Speaker:  Timothy Zhu, Computer Science, Carnegie Mellon University

Meeting tail latency Service Level Objectives (SLOs) in shared datacenter networks is known to be an important and challenging problem. The main challenge is in determining limits on the multi-tenancy such that SLOs are met. This requires calculating latency guarantees, which is a difficult problem, especially when tenants exhibit bursty behavior as is common in production environments. Nevertheless, recent papers in the past two years have shown techniques for calculating latency based on a branch of mathematical modeling called Deterministic Network Calculus (DNC). The DNC theory is designed for adversarial worst-case conditions, which is useful in some scenarios, but is often overly conservative. Typical tenants do not require strict worst-case guarantees, but are only looking for SLOs at lower percentiles (e.g., 99th, 99.9th).
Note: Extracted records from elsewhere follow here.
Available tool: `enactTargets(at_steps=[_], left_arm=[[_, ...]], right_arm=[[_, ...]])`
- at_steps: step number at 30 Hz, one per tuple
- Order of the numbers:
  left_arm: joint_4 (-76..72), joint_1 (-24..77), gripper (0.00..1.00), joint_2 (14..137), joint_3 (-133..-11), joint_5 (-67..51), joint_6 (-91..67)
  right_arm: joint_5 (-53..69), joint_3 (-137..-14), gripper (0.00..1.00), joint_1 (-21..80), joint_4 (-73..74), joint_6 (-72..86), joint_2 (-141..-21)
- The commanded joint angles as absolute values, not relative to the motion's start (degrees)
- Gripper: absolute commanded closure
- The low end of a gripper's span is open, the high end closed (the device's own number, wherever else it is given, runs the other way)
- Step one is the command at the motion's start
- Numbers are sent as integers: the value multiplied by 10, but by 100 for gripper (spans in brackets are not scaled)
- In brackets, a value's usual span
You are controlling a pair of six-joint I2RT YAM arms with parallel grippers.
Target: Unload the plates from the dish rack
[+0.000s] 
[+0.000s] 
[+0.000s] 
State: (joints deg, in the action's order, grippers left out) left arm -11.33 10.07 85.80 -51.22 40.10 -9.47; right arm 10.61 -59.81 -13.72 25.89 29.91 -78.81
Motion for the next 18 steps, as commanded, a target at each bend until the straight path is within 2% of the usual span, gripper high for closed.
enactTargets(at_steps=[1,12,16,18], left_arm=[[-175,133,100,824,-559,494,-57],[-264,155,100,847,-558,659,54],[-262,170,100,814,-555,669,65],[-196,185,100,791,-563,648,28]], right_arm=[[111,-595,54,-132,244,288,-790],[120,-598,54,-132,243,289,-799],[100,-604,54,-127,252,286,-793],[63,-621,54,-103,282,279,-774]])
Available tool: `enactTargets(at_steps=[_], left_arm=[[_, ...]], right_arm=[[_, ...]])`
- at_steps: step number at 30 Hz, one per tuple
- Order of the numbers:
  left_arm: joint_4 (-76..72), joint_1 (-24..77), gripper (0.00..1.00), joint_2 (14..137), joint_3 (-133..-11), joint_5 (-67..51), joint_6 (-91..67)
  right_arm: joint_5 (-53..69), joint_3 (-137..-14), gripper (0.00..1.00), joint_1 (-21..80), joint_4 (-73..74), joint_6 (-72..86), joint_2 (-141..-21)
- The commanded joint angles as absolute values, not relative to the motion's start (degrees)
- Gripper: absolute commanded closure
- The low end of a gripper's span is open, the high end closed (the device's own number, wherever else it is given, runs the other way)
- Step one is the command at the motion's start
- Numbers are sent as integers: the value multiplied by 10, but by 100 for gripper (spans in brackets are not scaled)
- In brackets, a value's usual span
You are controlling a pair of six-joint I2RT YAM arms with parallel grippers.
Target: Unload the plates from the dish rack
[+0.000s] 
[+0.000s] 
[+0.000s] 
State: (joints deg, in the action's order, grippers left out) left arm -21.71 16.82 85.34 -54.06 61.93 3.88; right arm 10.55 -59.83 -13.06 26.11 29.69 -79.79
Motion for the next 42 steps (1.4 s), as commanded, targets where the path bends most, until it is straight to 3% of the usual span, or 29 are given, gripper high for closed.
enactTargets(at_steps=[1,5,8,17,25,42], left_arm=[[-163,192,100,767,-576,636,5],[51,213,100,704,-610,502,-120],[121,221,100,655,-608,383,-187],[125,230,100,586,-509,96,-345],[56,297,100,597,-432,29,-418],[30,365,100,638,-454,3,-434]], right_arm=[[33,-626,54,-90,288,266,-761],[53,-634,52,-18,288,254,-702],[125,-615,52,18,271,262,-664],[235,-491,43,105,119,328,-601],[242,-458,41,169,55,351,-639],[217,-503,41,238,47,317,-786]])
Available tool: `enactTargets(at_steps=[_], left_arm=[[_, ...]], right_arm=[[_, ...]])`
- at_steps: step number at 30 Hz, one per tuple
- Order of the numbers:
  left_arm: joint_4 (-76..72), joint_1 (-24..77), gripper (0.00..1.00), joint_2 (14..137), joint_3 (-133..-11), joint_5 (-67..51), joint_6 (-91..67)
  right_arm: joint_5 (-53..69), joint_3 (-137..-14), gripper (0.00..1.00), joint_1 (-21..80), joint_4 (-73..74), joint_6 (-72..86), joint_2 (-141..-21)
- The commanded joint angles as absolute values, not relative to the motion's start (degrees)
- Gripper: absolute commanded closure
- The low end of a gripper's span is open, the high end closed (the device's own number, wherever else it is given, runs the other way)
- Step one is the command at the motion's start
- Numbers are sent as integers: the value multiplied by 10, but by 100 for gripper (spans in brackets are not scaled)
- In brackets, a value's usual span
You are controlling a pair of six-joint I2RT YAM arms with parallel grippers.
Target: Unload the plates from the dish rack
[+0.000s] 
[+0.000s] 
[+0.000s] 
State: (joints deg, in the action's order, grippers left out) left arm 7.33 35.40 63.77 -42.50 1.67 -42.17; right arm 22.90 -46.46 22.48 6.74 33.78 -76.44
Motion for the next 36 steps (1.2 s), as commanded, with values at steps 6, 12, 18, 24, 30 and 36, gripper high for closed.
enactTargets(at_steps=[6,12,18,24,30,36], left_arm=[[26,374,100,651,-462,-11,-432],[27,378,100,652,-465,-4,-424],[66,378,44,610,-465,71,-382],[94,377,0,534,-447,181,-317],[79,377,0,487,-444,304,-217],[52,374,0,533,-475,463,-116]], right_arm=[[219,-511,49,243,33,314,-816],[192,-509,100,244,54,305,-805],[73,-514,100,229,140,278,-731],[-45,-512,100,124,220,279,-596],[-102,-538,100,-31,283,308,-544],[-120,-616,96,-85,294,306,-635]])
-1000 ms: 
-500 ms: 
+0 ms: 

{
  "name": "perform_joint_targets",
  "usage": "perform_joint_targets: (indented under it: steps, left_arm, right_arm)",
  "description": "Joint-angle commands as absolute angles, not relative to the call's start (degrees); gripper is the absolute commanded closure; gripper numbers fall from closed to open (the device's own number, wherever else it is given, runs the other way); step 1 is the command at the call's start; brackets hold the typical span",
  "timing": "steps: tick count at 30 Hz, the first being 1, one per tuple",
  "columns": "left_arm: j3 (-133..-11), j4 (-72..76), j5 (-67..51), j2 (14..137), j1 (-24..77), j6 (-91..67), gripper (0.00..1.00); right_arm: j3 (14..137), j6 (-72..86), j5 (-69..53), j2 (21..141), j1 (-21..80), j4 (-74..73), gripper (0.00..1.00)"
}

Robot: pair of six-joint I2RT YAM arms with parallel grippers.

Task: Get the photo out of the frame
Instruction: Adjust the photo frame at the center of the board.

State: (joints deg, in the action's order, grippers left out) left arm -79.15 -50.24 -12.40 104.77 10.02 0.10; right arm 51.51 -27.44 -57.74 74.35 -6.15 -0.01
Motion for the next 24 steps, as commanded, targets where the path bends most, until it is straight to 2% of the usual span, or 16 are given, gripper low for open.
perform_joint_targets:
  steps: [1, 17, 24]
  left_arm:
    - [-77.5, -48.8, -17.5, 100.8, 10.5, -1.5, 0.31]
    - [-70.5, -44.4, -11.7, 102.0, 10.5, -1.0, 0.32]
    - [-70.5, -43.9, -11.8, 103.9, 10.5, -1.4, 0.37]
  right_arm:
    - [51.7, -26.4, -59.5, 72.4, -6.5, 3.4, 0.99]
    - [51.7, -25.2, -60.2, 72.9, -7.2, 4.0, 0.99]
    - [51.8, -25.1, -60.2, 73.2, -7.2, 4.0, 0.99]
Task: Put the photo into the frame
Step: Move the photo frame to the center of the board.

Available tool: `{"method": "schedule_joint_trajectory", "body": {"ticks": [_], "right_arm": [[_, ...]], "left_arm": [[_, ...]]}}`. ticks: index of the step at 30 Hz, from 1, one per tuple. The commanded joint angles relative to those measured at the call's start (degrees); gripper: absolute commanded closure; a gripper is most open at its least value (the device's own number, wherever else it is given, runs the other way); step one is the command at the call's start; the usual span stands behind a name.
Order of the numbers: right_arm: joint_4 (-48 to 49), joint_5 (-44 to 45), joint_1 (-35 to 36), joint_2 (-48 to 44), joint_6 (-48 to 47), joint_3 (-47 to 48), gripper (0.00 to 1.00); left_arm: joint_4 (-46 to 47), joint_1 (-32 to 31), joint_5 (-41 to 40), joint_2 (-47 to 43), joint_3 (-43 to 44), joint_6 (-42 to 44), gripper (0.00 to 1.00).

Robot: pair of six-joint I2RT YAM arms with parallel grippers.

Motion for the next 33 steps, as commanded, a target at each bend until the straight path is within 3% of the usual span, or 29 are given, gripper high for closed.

By considering SLOs at lower percentiles, it is possible to pack together many more tenants while still meeting tail latency SLOs. In this talk, I'll present a brand new technique for calculating tail latency based on a probabilistic theory called Stochastic Network Calculus (SNC). SNC is a new theory that is actively being developed by the theory community to overcome the limitations of DNC, and we are the first to bring this theory to practice in a real computer system. In experiments on our cluster, we demonstrate that our system can support twice as many tenants as the state-of-the-art while meeting tail latency SLOs.